Millions of little decisions with respect to which lifetimes to use, which
types to use, which type of pointer to use, whether to pass by ref or by copy,
and so on.

> I find that after roughly two years of writing Rust, I can architect and re-
> architect big projects fairly clearly, and the type system gives me strong
> reassurances that refactors haven't screwed things up.

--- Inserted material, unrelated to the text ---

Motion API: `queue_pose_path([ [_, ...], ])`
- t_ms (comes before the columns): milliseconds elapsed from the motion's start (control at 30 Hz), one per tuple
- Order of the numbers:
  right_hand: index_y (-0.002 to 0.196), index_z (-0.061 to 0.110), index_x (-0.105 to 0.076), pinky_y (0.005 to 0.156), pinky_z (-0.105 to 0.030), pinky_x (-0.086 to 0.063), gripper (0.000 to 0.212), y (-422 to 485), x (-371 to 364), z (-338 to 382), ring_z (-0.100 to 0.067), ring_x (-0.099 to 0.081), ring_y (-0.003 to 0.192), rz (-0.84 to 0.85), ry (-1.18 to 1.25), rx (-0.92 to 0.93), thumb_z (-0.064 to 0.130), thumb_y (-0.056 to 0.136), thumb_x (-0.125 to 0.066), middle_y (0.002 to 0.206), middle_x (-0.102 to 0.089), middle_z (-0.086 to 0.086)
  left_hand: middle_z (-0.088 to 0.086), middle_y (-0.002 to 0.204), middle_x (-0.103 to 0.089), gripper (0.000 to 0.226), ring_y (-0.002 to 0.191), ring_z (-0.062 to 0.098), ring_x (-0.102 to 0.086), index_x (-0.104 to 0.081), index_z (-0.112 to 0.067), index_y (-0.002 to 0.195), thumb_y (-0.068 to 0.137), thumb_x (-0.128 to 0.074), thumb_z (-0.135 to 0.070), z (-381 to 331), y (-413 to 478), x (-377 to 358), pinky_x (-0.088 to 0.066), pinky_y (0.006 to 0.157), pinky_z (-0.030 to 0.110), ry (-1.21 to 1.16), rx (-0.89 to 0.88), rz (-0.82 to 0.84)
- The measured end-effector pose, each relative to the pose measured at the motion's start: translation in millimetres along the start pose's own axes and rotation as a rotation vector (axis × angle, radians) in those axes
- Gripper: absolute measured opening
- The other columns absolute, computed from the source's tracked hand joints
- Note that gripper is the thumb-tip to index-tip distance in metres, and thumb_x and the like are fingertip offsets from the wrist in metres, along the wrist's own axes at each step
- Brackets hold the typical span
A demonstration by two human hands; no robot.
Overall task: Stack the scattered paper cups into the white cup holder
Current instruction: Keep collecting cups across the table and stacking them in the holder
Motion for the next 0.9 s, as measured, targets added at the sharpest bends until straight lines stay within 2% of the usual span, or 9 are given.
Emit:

> Not to mention the advantage of even simple things like enums, which most
> languages (including Go) tend to lack.

I don't doubt it. I think these are really cool properties of Rust. They just
don't pay for the cognitive burden, since the applications I write aren't
critical systems (I can afford _some_ unsafety, but I can't afford to slow my
development process).

To put it differently, if I write in Go, I can quickly ship a feature with a
high degree of confidence that it's overwhelmingly correct, and the few errors
that do slip into production can be quickly fixed because I can iterate so
quickly. If I write in Go, I will eventually ship a feature with a very high
degree of confidence that it's overwhelmingly correct, but even if I find zero
bugs in production, the time spent shipping the first iteration in Rust is
much larger than the time it would spend me to ship _and_ iterate on bugfixes
in Go. I'm sure the extent to which this is true shrinks as I get more
experience with Rust, but there's a law of diminishing returns at play, and no
indication that the gap will ever vanish entirely.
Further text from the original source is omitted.